As I was lying in the bed all alone, my uterus empty, my arms empty, feeling so utterly betrayed by my own body, my faith was being tested.
All these questions kept coming, and then the answers. It was like a battle in my mind to hold onto the truth I knew.
How could God allow this to happen?
Why wouldn't He just heal my body so I could see my baby?
Didn't we go through enough with Josie?
I love you, Tamara. I am so much bigger than this. You just can't see it.
Do I owe you an explanation for what I allow and don't allow?
Don't you know Me at all yet?
Then I just felt shame.
I thought of a very dear friend of mine who just lost her baby. How dare I take the gift of Ezra's life with anything but gratitude. Haven't I learned anything from the four we lost?
I thought of Job in the Bible, and remembered how God in chapter 38 where He says "Who is this that questions my wisdom with such ignorant words? Brace yourself like a man, because I have some questions for you, and you must answer them." I always imagined God yelling at Job in sort of a "How DARE you!" sort of way. It was not like that for me. It was more of a gentle reminder.
I am so thankful for His Word, and His faithfulness to speak to me through it. Being reminded of my loving Heavenly Father is the only thing that got me through these dark days.
I had an amazing nurse in the ICU. Honestly, all my nurses were wonderful. I felt at times as though angels were ministering to me, as they helped bathe me, and give me little sponges of water to suck on. Debbie was a nurse who stayed with me at all times. I was her only patient and anytime I was awake, she was right there next to me. She read to me the cards my children made me (I couldn't get my eyes to focus enough to read) and she would help hold my phone so I could talk to Josh who was with Ezra. Of course I probably made no sense at all! Debbie hugged me as I sobbed and would tell me how the weather was outside, and if I had any visitors. She was amazing, and made my days bearable. I was sad to leave her when I transferred to the mother and newborn unit a few days later, but I was happy to be getting better!
Josh has shared his journey through this time on our ministry blog here. I encourage you to check out the posts (I think there are 7!), as he had the more exciting part of the story: Ezra!
Very soon (but not soon enough!) I would get to be with my son!
Ezra is born! This is his first picture. He cried for everyone. Had to show off those working lungs!
This is the first time I saw his face, in this picture. I am so thankful Linda took these! I thought he looked like a tiny kitten or a baby squirrel.

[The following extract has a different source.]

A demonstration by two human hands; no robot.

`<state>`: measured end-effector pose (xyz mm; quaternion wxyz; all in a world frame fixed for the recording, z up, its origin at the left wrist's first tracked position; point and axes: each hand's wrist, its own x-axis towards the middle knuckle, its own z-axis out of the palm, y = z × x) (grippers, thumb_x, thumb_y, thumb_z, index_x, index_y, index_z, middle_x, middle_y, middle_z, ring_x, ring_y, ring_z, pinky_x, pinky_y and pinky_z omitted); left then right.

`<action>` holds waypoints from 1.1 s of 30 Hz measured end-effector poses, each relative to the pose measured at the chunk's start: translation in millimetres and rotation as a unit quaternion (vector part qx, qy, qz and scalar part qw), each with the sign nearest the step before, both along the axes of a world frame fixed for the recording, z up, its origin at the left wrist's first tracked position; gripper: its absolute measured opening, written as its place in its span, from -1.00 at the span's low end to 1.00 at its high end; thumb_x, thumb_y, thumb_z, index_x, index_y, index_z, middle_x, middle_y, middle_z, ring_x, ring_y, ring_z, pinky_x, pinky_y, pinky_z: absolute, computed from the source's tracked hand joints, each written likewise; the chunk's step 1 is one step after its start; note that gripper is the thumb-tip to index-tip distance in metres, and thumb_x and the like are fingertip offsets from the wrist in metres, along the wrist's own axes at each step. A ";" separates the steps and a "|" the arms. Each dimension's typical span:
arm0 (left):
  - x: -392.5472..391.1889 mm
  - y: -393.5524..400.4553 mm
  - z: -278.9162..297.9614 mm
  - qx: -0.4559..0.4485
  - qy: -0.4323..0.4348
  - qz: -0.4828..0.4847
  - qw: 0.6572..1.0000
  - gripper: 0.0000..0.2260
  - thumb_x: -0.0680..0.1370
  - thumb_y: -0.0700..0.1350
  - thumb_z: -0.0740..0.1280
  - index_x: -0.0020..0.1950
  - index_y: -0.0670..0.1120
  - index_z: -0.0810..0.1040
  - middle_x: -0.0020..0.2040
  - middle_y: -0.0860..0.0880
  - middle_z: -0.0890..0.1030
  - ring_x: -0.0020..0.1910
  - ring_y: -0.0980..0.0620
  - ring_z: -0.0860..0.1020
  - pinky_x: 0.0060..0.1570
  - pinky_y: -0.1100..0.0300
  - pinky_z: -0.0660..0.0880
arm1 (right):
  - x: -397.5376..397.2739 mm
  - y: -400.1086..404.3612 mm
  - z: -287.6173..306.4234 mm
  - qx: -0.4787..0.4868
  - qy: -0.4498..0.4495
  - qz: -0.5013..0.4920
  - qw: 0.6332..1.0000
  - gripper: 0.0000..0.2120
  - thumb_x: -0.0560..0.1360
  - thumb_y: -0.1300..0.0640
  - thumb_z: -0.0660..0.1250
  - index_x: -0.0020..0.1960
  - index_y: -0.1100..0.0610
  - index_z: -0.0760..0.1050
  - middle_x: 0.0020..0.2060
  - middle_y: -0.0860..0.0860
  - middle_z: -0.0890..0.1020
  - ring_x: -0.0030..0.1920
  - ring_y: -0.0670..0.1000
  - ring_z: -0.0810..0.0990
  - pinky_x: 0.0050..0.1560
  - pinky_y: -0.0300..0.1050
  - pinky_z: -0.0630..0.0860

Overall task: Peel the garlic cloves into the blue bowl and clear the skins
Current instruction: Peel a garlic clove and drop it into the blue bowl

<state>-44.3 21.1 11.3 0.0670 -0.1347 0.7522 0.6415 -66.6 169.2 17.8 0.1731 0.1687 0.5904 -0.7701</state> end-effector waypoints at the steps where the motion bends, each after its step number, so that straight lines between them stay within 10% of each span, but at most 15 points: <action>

Ezra was intubated, but not for long!
The doctors and nurses took great care of our baby as they prepared him for his first road trip!
Ezra was SO tiny. Look at the size of Josh's hand next to him. Our little miracle!
This is the first time I "saw" him. Ezra is in the "pizza oven" and I am reaching in to touch him. A few things come to mind when I see this picture. First, I am sad that this was the only time I touched him for five days. Second, I wish I could remember this more. Third, look how very swollen my hand and arm was! Severe swelling is another symptom of pre-eclampsia.
Ezra in his new "home" at the NICU of St. Joseph Mercy in Ypsilanti, MI. Daddy is learning how to care for his tiny little guy while mommy gets better.